I think it has been a while since I've checked in. Hard to tell since the past weeks I have been lulled into afternoons reading "Do" and "Don't" on Vice Magazine, weekends drinking bottles of wine by myself sliced with nauseating trips to the Hamptons and golf every other day followed by six hour lunches and a handle of Sapphire all while not having been inside a woman since that tour of the Statue of Liberty. But in between there has been a lot of driving alone which is always the best way to drive with few exceptions of a good buddy or a woman who sits shotgun mostly sleeping, looking like an angel.

I've been really fucking bored, fucking being a rude term but the adjective that encapsulates the feeling in the best way. Hell everything is cyclical, seven months from now I'll be on a jet to Afghanistan after a month of sucking it in the Carolina woods humping a pack. When you are bored and somewhat melancholy there's songs such as this.

Georgette Jones, born Tamala from the best stock of country music imaginable: George Jones and Tammy Wynette. She adds to the myth herself by not engaging in the music industry in full for some time and having an equally unsettled life just as her two parents before her.

It comes out in her voice, her phrasing and songwriting. I can listen to this song forever. I can listen to it alone in the car, or sitting on the couch; on the beach or laying in bed alone or accompanied. I can listen to her say "She's just waitinnnng for someone to love herrrr" over and over again until it burrows a whole into my skull. The stark almost banal and bland lyrics with a whining pedal steel sliding through the background and how the last line of every verse leave the opening for Georgette to sew it all up and paint the picture as few can.
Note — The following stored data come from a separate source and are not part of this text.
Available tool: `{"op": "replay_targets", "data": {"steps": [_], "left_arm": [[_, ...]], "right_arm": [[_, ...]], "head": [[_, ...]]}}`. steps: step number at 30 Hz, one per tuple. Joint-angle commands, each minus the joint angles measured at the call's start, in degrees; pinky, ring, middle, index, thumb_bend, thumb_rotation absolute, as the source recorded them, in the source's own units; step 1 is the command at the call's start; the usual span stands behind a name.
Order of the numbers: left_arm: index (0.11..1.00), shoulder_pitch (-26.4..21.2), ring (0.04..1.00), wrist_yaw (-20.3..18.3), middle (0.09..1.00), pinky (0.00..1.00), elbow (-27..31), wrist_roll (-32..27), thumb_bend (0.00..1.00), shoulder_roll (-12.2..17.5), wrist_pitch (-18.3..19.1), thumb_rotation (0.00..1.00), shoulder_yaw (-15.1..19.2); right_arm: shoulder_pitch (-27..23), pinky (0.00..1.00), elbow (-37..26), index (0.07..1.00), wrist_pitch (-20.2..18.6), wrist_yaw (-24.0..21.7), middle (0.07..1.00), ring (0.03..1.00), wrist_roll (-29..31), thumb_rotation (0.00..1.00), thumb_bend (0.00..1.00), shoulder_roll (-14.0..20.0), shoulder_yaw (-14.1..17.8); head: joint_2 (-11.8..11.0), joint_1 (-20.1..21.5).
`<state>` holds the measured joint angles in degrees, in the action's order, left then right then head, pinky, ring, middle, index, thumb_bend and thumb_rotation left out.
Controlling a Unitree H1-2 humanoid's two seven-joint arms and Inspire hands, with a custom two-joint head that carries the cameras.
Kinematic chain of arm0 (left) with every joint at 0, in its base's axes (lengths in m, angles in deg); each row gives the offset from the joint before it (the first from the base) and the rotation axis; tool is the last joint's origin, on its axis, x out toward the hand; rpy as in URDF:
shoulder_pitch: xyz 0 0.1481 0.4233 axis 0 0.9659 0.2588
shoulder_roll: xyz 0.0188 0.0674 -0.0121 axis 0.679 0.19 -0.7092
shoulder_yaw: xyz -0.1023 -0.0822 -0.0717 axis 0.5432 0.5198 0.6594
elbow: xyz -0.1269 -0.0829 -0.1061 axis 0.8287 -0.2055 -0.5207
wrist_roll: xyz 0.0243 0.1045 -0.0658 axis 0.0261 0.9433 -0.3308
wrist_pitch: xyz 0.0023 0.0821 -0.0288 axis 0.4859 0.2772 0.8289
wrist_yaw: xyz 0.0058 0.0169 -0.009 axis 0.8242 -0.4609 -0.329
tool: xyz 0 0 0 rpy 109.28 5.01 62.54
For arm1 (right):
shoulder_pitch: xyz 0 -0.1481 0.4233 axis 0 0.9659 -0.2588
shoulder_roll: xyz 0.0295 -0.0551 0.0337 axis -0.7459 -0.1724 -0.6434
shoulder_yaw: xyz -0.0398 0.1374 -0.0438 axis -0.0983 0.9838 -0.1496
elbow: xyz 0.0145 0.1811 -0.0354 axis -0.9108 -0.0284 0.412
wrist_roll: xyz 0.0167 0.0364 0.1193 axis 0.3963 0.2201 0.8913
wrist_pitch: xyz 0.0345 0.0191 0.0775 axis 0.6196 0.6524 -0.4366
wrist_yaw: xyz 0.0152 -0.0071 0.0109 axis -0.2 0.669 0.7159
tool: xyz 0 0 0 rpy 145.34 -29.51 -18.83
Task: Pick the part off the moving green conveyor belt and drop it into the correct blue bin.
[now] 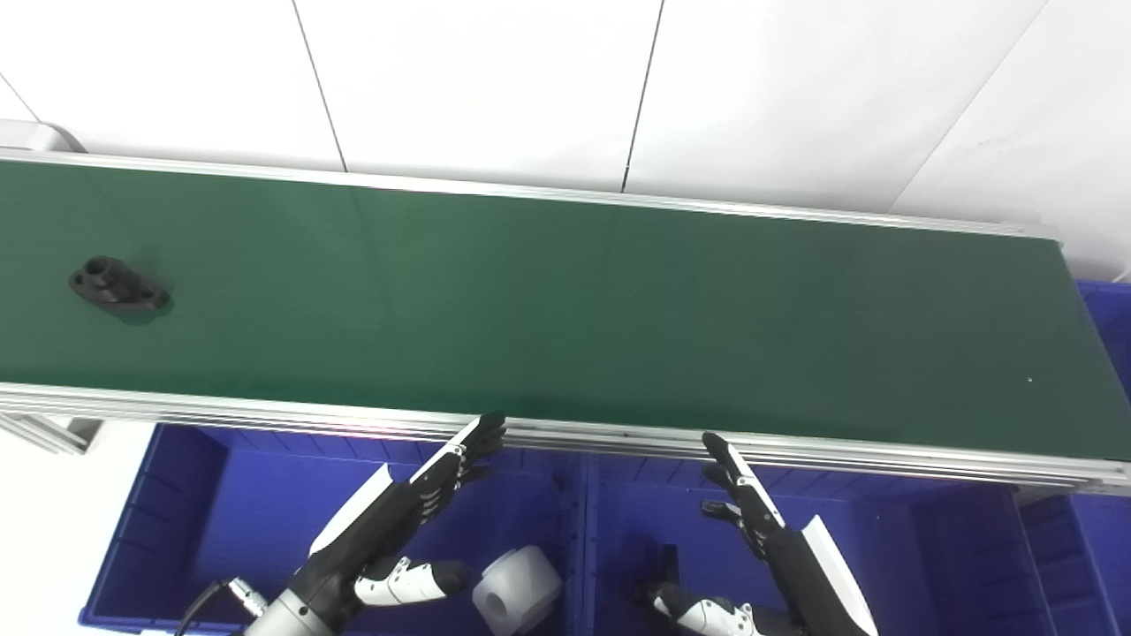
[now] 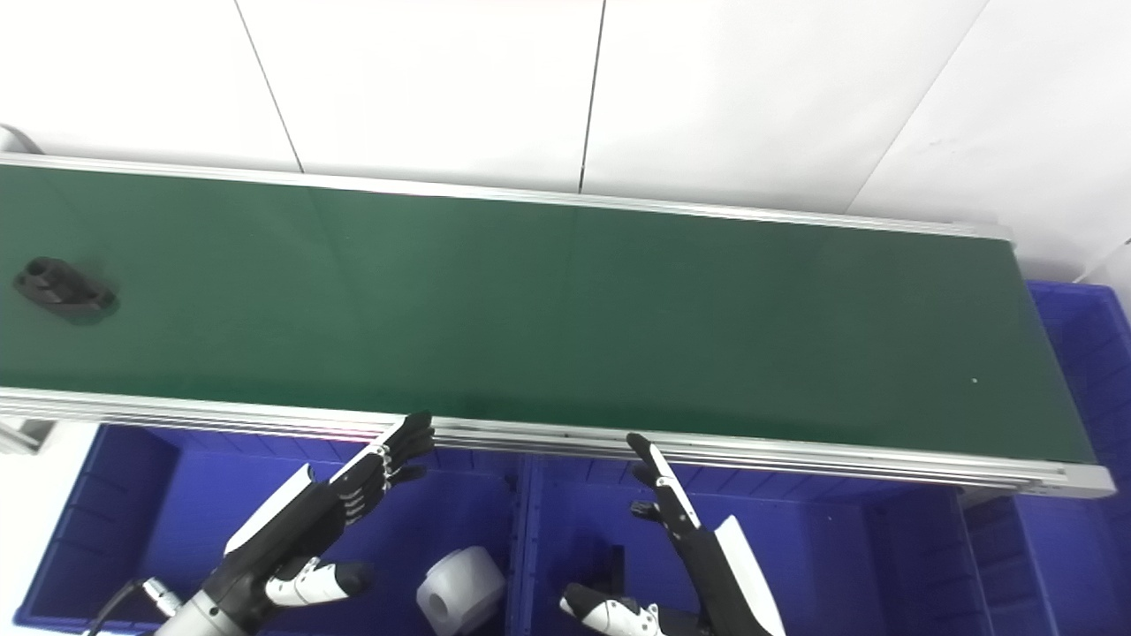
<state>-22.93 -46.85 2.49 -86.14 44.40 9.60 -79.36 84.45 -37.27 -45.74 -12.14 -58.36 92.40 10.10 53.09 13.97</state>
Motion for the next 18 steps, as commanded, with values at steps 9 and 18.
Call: {"op": "replay_targets", "data": {"steps": [9,18], "left_arm": [[1.000,0.6,0.967,-0.1,1.000,0.88,1.1,-0.8,0.73,1.3,-1.2,0.74,1.0],[1.000,0.1,0.969,0.5,1.000,0.92,-0.8,0.9,0.75,0.7,-1.7,0.71,0.8]], "right_arm": [[1.1,0.87,-0.2,0.995,5.3,2.4,0.981,0.950,-3.4,0.57,0.71,-1.5,-1.5],[0.7,0.87,2.0,0.984,6.8,3.8,0.969,0.947,-3.0,0.51,0.70,-2.1,-1.5]], "head": [[-0.3,-0.5],[-1.6,-2.4]]}}
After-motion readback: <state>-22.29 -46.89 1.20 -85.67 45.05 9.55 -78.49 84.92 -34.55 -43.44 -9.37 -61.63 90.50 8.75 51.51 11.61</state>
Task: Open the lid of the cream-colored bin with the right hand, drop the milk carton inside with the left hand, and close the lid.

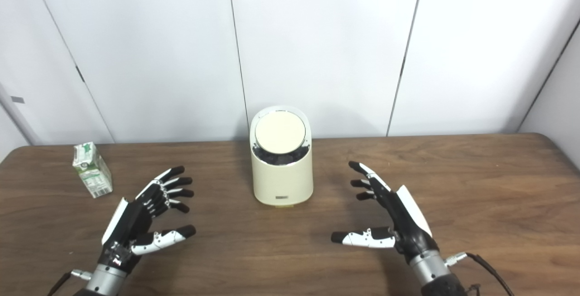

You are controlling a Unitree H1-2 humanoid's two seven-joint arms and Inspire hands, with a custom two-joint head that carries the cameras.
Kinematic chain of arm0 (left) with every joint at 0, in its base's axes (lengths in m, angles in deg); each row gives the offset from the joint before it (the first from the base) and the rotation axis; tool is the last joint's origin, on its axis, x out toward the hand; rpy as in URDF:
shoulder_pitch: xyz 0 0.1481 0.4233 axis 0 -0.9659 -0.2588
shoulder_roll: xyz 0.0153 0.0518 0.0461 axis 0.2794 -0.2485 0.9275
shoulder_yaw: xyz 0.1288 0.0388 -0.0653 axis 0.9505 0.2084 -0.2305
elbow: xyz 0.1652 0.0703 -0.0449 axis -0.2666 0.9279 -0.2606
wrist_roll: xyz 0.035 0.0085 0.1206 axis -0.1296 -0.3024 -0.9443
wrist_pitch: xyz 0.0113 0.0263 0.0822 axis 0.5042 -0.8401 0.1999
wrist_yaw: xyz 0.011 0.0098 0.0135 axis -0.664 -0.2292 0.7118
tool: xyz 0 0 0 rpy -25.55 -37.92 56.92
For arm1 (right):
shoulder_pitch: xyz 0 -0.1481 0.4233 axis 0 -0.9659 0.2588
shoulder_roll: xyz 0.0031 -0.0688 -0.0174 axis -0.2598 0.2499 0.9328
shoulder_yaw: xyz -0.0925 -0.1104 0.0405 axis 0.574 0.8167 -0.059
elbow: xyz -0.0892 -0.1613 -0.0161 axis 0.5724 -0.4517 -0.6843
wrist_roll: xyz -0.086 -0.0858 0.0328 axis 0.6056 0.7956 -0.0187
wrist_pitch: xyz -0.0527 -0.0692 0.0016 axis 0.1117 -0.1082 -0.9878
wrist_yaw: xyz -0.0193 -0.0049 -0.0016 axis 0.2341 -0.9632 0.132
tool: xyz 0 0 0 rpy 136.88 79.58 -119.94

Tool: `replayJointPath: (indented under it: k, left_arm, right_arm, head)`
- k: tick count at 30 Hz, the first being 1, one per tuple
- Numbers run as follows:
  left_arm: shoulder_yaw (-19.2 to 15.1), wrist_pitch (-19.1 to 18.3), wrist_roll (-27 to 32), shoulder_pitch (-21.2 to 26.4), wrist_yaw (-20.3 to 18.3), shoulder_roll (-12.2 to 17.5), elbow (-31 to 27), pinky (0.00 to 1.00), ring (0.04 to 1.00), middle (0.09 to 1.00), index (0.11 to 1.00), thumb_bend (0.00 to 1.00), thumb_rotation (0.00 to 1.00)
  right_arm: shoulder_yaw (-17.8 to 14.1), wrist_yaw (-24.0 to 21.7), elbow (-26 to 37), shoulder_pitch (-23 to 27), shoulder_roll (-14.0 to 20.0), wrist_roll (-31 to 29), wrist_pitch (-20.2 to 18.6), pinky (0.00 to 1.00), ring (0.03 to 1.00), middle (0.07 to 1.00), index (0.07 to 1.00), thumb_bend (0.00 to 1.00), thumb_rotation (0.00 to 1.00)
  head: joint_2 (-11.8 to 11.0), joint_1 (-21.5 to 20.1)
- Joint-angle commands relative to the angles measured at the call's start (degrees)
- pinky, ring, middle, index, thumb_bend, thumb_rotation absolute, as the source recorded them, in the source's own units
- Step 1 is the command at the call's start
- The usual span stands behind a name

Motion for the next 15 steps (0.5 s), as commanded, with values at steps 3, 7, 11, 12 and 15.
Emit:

Maybe it takes a slightly used man to recognize one of his own kind and possibly one will never see those flaws mentioned in that vividly tight refrain:

But inside there’s a slightly used woman,
On her body there’s scars and there’s dents.
She’s just waitin’ for someone to love her,
And ignore all his deep fingerprints.


Wow, it reminds me of one of my favorite lines in songwriting using similar imagery:

Well you've been broke and yea you've been hurt,
Show me somebody who ain't.
Yea I know I ain't nobodies bargain but
Hell a little touch up and a little paint.